- Promotional poster
- Hangul: 다음생은 없으니까
- Lit.: There's No Next Life
- RR: Daeumsaengeun eopseunikka
- MR: Taŭmsaengŭn ŏpsŭnikka
- Genre: Comedy drama
- Written by: Shin Yi-won
- Directed by: Kim Jeong-min
- Starring: Kim Hee-sun; Han Hye-jin; Jin Seo-yeon;
- Music by: Kim Nam-yeon
- Country of origin: South Korea
- Original language: Korean
- No. of episodes: 12

Production
- Executive producer: Kim Sang-eun
- Producers: Ahn Seok-jun; Jeong Hoe-seok; Hong Seung-cheol; Kim Ji-yeon; Yoo Sun-mi; Park Chae-won;
- Production companies: TME Group; First Man Studio; Megaphone;

Original release
- Network: TV Chosun
- Release: November 10 – December 16, 2025

= Don't Call Me Ma'am =

2025 South Korean series

Don't Call Me Ma'am is a 2025 South Korean comedy drama television series, starring Kim Hee-sun, Han Hye-jin, and Jin Seo-yeon. It aired on TV Chosun from November 10, to December 16, 2025, every Monday and Tuesday at 22:00 (KST).

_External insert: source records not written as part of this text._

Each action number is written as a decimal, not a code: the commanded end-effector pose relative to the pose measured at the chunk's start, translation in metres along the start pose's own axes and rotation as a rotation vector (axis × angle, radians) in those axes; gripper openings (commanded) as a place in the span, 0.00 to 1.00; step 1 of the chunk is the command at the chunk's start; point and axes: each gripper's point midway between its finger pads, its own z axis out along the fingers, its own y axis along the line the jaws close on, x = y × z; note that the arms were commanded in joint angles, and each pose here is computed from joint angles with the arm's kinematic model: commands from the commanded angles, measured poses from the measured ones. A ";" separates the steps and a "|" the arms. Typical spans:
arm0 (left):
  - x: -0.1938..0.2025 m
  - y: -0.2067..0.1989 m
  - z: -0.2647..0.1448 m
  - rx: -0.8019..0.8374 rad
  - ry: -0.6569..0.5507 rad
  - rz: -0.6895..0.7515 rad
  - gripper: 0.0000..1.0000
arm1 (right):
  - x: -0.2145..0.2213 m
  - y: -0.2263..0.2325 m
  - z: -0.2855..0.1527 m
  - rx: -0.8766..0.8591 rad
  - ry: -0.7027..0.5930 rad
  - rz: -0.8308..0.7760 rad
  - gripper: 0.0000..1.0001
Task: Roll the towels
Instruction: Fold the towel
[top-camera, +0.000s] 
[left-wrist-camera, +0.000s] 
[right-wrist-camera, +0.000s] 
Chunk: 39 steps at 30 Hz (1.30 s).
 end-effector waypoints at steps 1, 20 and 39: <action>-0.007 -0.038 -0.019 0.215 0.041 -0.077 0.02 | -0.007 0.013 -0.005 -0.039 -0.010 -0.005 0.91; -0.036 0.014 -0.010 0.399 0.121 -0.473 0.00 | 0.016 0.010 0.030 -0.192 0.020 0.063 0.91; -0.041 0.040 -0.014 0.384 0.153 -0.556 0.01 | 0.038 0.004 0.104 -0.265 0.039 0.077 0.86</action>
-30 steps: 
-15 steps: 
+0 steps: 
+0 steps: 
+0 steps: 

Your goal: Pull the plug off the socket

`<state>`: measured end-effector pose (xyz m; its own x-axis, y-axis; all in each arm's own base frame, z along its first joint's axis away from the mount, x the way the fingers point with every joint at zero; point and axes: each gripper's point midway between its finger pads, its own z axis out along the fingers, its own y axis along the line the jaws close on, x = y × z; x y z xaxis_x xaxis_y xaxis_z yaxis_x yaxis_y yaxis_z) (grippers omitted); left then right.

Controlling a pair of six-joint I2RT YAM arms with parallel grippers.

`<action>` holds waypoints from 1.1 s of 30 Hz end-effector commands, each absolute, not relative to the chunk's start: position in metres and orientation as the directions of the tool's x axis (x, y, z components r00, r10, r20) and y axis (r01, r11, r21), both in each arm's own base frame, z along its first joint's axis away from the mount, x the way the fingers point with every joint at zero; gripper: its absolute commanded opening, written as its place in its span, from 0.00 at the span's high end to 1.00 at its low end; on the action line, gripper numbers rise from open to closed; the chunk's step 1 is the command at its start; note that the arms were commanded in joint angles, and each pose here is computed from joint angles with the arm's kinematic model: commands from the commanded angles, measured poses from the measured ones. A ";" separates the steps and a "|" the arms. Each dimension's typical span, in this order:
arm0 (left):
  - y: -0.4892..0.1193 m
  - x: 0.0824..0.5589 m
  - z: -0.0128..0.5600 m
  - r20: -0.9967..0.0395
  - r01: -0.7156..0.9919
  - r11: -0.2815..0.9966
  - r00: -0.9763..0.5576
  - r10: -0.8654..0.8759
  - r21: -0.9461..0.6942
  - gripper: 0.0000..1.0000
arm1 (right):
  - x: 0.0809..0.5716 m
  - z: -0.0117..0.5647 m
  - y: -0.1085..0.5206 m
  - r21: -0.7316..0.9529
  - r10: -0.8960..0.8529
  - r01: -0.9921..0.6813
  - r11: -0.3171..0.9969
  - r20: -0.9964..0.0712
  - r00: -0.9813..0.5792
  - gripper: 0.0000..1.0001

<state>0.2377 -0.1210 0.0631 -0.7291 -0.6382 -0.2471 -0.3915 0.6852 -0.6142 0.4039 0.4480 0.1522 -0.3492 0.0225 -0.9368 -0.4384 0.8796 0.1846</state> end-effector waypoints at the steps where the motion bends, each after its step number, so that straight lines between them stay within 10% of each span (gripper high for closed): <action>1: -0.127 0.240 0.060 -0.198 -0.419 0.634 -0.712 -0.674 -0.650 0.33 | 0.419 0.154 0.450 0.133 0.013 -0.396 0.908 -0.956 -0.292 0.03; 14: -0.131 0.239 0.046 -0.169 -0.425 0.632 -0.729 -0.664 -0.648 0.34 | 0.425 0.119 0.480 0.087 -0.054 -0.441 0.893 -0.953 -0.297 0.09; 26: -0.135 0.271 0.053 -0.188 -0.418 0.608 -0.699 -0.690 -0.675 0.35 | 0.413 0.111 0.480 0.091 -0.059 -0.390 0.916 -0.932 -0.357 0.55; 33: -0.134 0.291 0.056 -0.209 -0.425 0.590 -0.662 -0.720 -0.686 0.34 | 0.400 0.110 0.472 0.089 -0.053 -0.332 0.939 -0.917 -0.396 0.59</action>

It is also available to stream on Netflix.

==Synopsis==
No Next Life is a comedy-drama about three friends in their forties, exhausted by the daily routine of raising children and the pressures of work, as they strive for a better, more fulfilling life.

==Cast and characters==
===Main===
- Kim Hee-sun as Jo Na-jeong
- Han Hye-jin as Koo Ju-young
- Jin Seo-yeon as Lee Il-ri

===Supporting===
- Yoon Park as Noh Won-bin
- Heo Jun-seok as Byun Sang-gyu
- Jang In-sub as Oh Sang-min
- Kim Young-aee as Seo Kyung-hyun
- Go Won-hee as Hong Ye-na
- Moon Yoo-kang as Eom Jong-do
- Song Seung-ha as Choi Soo-young

===Special appearance===
- Han Ji-hye as Yang Mi-sook

== Viewership ==

Average TV viewership ratings
| Ep. | Original broadcast date | Average audience share (Nielsen Korea) |  |
| Nationwide | Seoul |
| 1 | November 10, 2025 | 1.940% (5th) | 2.162% (3rd) |
| 2 | November 11, 2025 | 1.51% (12th) | 1.337% (10th) |
| 3 | November 17, 2025 | 2.014% (6th) | 2.237% (3rd) |
| 4 | November 18, 2025 | 1.885% (8th) | 1.917% (8th) |
| 5 | November 24, 2025 | 2.237% (6th) | 2.317% (5th) |
| 6 | November 25, 2025 | 2.209% (7th) | 2.141% (7th) |
| 7 | December 1, 2025 | 2.742% (2nd) | 2.975% (2nd) |
| 8 | December 2, 2025 | 3.079% (4th) | 3.284% (3rd) |
| 9 | December 8, 2025 | 2.952% (2nd) | 3.414% (1st) |
| 10 | December 9, 2025 | 3.324% (4th) | 3.563% (2nd) |
| 11 | December 15, 2025 | 3.402% (2nd) | 3.919% (1st) |
| 12 | December 16, 2025 | 3.501% (2nd) | 3.383% (2nd) |
| Average |  | 2.566% | 2.721% |
In the table above, the blue numbers represent the lowest ratings and the red numbers represent the highest ratings.; This drama aired on a cable channel/pay TV which normally has a relatively smaller audience compared to free-to-air TV/public broadcasters (KBS, SBS, MBC, and EBS).;

| Season |  | Episode number |  |  |  |  |  |  |  |  |  |  |  | Average |
| 1 | 2 | 3 | 4 | 5 | 6 | 7 | 8 | 9 | 10 | 11 | 12 |
|  | 1 | 425 | 344 | 454 | 431 | 492 | 527 | 658 | 676 | 652 | 685 | 751 | 722 | 568 |

==Production==
===Development===
The series is directed by Kim Jeong-min, known for Queen: Love and War (2018), Royal Secret Agent (2020), The Secret Romantic Guesthouse (2023), and written by Shin A-won, who wrote Green Mothers' Club (2020). The series is produced by TME Group, First Man Studio and Megaphone.

===Casting===
On June 26, 2025, Kim Hee-sun, Han Hye-jin and Jin Seo-yeon were confirmed as the main cast.